Apr 28 2010

How-to: Organizing JavaScript in Ruby on Rails

tobyhede

I have started using what I think is a pretty robust system for handling JavaScript in my Rails projects.

The basic process is this:

1) In order to create some modularity, each controller in my system has it’s own JS file. The controller file contains the code required for the views in that controller. I still have some higher level files for common and application-wide JS code.

2) Each of the controller files is scoped to a namespace:


//File: javascripts/controllers/dashboard.js
var dashboard = {
  init: function() {
    //kick-off code for the "dashboard" controller
  }
}

3) I have a view helper that appends a load command to the layout. Loading is a matter of calling the namespaced init method: $(document).ready(dashboard.init);

The helper looks like this:


def load_controller_script(script = controller.controller_name)
  content_for :javascript do
    "<script type=\"text/javascript\">$(document).ready(#{script}.init);</script>".html_safe
  end
end

And is included in my layout using: <%= raw(yield :javascript) -%>

Using “raw” because I am in Rails 3 land.

4) At deploy time I use the awesome asset_packager plugin to join all of the controller files into a single file, meaning I only have a single request for JS in my production system. The namespacing ensures that there are no conflicts across the many small files.

That’s it!

I am still investigating the most robust way to setup the namespaces. The above is simple, but not necessarily the best way to go about it.

It would be quite a simple matter to have the files be more granular – you could actually tie them to specific actions in your system. Controller is fine for my use-case as this particular app is very JS-centric and builds actions and views using AJAX and JS in the browser (so a lot of my actions return JSON rather than HTML).


Sep 5 2009

How-To: Load Javascript and CSS dynamically with jQuery

tobyhede

I’ve been working on a new project for Inspire Digital.

The project is going to allow site members to produce their own content.

Members have a WYSIWYG editor (using jquery.wysiwyg) for creating content with some basic HTML. I wanted to come up with a way for only those who need the files to download the files.

Previously in this sort of situation I have simply included the script and css files within the form, but this is not valid HTML.

So … Loading Javascript and CSS dynamically with jQuery to the rescue!

Loading JavaScript is built-in to jQuery, but you need to create CSS elements yourself.

The approach places a class on the text area we want to be WYSIWYG, then we detect that class, load the CSS and JavaScript and initialise the editor. Easy!

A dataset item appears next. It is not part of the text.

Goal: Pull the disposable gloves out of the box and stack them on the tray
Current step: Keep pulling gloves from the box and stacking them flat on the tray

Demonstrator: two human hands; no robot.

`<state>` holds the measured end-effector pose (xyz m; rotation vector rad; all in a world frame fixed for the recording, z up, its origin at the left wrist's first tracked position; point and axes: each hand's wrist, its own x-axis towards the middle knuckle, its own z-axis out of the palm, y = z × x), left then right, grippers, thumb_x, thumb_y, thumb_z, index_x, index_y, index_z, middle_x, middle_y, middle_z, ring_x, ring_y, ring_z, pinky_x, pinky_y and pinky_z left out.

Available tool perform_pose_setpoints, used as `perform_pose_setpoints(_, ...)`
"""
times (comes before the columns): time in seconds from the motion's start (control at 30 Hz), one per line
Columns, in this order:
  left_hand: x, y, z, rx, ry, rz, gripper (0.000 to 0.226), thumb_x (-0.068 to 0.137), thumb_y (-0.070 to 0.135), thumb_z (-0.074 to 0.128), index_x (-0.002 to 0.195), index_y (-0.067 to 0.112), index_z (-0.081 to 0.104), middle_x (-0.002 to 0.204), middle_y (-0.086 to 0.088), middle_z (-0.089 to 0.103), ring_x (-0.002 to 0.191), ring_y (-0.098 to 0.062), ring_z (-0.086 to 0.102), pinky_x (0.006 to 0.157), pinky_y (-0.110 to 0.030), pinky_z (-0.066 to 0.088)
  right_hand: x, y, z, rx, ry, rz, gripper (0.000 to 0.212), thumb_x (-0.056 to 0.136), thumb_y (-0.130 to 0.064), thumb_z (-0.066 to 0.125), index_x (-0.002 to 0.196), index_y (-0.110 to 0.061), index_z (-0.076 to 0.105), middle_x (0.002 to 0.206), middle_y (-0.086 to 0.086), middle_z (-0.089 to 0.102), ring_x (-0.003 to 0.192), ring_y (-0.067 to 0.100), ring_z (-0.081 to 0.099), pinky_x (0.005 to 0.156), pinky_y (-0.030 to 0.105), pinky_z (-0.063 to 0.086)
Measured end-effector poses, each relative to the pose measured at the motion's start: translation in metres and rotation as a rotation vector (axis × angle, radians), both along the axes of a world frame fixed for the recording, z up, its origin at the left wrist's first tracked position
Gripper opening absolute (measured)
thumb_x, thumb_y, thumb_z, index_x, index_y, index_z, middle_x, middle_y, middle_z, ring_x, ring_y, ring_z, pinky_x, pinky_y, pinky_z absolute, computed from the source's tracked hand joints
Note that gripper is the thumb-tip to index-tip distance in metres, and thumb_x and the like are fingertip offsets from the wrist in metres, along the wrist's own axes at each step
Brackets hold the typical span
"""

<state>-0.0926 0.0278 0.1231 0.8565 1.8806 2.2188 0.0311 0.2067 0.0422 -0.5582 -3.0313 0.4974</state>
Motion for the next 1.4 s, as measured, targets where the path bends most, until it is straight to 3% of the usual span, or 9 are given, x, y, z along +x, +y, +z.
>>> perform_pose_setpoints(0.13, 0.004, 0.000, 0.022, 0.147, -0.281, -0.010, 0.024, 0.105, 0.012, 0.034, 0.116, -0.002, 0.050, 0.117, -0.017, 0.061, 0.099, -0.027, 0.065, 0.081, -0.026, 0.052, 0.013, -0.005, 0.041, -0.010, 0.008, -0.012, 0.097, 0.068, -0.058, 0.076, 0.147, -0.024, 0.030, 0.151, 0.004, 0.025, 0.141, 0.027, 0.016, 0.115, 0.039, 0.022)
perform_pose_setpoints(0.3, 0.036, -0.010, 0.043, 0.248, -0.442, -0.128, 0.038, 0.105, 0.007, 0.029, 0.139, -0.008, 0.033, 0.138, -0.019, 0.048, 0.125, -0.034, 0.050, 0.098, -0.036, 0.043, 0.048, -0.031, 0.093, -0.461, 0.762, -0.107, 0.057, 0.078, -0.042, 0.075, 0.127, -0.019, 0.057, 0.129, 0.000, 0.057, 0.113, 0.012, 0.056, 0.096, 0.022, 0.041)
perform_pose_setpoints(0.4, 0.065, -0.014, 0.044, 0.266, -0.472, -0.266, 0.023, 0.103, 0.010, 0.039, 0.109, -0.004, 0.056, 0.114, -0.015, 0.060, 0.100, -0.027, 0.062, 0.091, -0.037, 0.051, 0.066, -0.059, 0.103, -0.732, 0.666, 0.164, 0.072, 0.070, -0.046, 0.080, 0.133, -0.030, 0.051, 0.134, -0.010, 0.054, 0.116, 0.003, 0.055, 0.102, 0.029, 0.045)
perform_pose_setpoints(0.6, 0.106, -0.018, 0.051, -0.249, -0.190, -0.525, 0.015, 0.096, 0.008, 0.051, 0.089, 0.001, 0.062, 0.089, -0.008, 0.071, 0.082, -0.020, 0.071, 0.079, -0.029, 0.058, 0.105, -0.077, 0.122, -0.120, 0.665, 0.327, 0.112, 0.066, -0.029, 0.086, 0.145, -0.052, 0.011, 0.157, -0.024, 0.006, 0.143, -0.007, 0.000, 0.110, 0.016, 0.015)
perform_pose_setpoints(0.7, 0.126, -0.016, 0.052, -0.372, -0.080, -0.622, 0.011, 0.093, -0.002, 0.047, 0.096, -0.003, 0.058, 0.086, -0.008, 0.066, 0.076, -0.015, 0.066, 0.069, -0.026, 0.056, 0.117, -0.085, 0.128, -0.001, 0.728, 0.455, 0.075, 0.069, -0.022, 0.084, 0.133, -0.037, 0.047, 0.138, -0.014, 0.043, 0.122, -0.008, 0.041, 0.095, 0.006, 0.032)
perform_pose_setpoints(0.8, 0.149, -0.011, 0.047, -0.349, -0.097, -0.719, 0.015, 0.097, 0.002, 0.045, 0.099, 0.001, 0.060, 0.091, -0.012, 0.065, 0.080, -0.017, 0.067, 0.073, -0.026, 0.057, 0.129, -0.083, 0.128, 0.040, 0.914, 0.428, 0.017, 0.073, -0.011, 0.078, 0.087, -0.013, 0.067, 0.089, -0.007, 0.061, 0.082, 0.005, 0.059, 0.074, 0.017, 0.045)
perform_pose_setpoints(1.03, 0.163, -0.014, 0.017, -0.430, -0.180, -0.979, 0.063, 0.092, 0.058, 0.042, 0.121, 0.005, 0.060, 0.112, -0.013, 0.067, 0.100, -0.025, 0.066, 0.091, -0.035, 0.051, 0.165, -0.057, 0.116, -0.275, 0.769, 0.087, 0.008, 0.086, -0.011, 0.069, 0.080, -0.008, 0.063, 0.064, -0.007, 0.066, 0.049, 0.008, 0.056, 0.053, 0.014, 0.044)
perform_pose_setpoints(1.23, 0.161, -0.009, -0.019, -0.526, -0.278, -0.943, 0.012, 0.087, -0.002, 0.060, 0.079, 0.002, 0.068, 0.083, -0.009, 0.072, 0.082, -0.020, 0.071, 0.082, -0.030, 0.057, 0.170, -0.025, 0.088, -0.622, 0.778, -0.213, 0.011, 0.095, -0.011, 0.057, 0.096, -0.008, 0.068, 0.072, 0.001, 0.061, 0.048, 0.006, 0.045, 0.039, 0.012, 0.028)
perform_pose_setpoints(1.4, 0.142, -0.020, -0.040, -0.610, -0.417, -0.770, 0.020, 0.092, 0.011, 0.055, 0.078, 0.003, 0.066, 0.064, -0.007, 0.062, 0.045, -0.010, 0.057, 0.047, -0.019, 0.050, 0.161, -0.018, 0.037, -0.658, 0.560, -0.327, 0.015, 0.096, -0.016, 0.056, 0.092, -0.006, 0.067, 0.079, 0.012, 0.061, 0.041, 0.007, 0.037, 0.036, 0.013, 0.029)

$(document).ready( function() {
  if ($('.wysiwyg_editor')) {
    $("head").append("<link>");
    css = $("head").children(":last");
    css.attr({
      rel:  "stylesheet",
      type: "text/css",
      href: "/javascripts/jwysiwyg/jquery.wysiwyg.css"
    });
    $.getScript("/javascripts/jwysiwyg/jquery.wysiwyg.js", function(){
         //wait before initialising to prevent intermittent load error
	 setTimeout("init_wysiwyg_editor()",250);
    });
  }
});
function init_wysiwyg_editor() {
  $(".wysiwyg_editor").wysiwyg();
}

The only gotcha I found was that calling $(“.wysiwyg_editor”).wysiwyg(); would occasionally error with an undefined method unless I put a momentary timeout in before calling. I think this was the result of the browser making the call while still interpreting the freshly loaded script.